Investigating the effect of different pre-treatment methods on Raman spectra recorded with different excitation wavelengths
in: Spectrochimica Acta Part A-Molecular and Biomolecular Spectroscopy (2023)
Raman reference libraries can be used for identification of components in unknown samples as Raman spectroscopy offers fingerprint information of the measured samples. Since Raman libraries often contain many different and/or highly similar spectra, it is important that the spectra are a reliable fingerprint for each compound. However, Raman spectra are highly sensitive to the experimental conditions, and the Raman spectra will change in different conditions even though the same sample is measured. Raman data pre-treatment minimizes the differences between Raman spectra arising from different experimental conditions.
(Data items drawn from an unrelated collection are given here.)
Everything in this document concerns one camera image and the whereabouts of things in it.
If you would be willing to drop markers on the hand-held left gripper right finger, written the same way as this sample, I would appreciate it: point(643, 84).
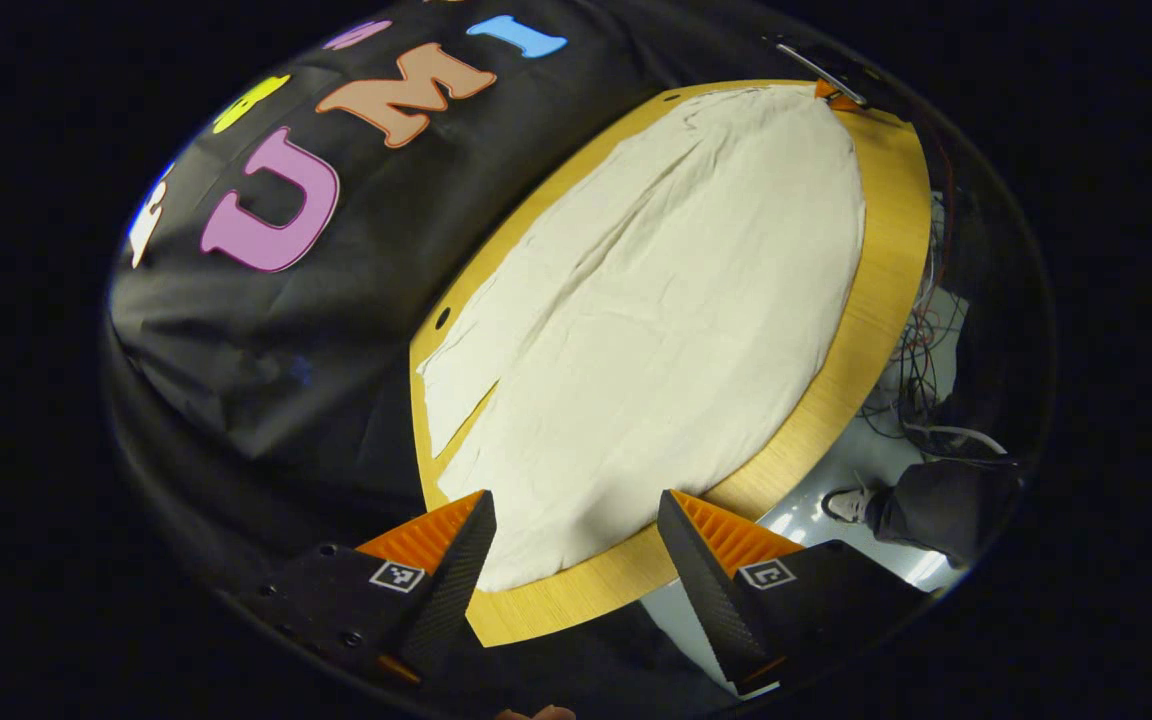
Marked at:
point(711, 600)

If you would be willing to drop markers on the cream white jeans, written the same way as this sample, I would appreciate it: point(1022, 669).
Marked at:
point(656, 330)

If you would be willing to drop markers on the person's dark trouser leg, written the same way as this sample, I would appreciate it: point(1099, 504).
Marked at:
point(946, 510)

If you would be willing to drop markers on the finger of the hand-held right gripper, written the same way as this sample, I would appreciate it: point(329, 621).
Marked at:
point(836, 97)

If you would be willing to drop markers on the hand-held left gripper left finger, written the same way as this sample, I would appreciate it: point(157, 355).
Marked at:
point(446, 590)

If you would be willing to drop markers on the black backdrop cloth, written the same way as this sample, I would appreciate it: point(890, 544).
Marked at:
point(356, 300)

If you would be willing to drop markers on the person's white shoe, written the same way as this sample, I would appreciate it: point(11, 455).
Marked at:
point(848, 505)
In this study, different combinations of pre-treatment methods are used to quantify the effect of each pre-treatment step in minimizing the differences between Raman spectra of the same sample in different experimental conditions, e.g., different excitation wavelengths. These different pre-treatment processes are evaluated for six solvents. The spectra differences between spectra recorded with three excitation wavelengths (532 nm, 633 nm, and 830 nm) are evaluated by angular difference index and the influence on a classification model is tested. The angular difference index of each spectrum after every data pre-treatment step shows a decreasing behavior. It could be demonstrated that wavenumber calibration has the largest effect on the differences between the Raman spectra. However, ω4 correction doesn’t have a significate effect in this dataset. The classification results show that the prediction accuracy is improving by doing data pre-treatment. In the dataset obtained in 633 nm a lower amount of pre-treatment steps is needed but in the dataset 830 nm more pre-treatment steps are needed for a high accuracy. The result shows that the choice of an optimal pre-treatment method or combination of methods strongly influences the analysis results, but is far from straightforward, since it depends on the characteristics of the data set and the goal of data analysis.